• Instructions to follow
The expected output is an exact copy of the lines from the one containing "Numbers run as" to the final line below, minus any pictures.

====== Data block ======

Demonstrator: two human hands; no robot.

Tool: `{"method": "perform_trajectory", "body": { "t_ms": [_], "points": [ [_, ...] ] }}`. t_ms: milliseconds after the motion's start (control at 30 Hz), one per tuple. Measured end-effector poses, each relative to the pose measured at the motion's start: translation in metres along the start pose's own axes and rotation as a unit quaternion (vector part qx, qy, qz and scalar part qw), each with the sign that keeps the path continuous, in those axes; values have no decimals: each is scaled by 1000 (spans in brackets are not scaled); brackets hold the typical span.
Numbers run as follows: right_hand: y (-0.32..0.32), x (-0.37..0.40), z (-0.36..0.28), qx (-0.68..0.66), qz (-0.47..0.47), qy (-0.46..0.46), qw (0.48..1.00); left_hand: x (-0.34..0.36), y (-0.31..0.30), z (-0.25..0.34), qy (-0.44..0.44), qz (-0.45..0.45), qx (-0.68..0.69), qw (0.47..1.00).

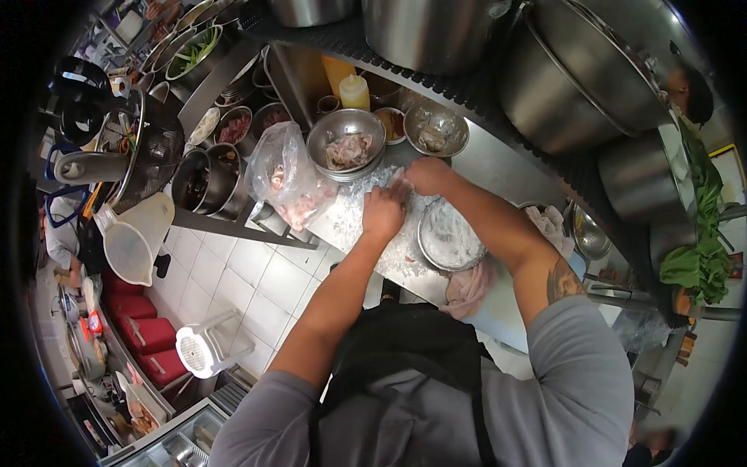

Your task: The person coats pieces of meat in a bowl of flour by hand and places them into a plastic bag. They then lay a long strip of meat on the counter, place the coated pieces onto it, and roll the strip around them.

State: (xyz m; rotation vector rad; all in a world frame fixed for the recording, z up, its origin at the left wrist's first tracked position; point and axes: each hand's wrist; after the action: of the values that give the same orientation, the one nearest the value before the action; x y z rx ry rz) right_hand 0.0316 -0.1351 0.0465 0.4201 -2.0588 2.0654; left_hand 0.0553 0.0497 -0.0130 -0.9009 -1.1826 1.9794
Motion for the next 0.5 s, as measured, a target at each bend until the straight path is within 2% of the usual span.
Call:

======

• Response to the task
Numbers run as follows: right_hand: y (-0.32..0.32), x (-0.37..0.40), z (-0.36..0.28), qx (-0.68..0.66), qz (-0.47..0.47), qy (-0.46..0.46), qw (0.48..1.00); left_hand: x (-0.34..0.36), y (-0.31..0.30), z (-0.25..0.34), qy (-0.44..0.44), qz (-0.45..0.45), qx (-0.68..0.69), qw (0.47..1.00).


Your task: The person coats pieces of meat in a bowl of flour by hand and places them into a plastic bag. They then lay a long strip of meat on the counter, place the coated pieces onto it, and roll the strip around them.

State: (xyz m; rotation vector rad; all in a world frame fixed for the recording, z up, its origin at the left wrist's first tracked position; point and axes: each hand's wrist; after the action: of the values that give the same orientation, the one nearest the value before the action; x y z rx ry rz) right_hand 0.0316 -0.1351 0.0465 0.4201 -2.0588 2.0654; left_hand 0.0553 0.0497 -0.0130 -0.9009 -1.1826 1.9794
Motion for the next 0.5 s, as measured, a target at each bend until the straight path is within 2% of the usual span.
Call:

This finishes the exercise.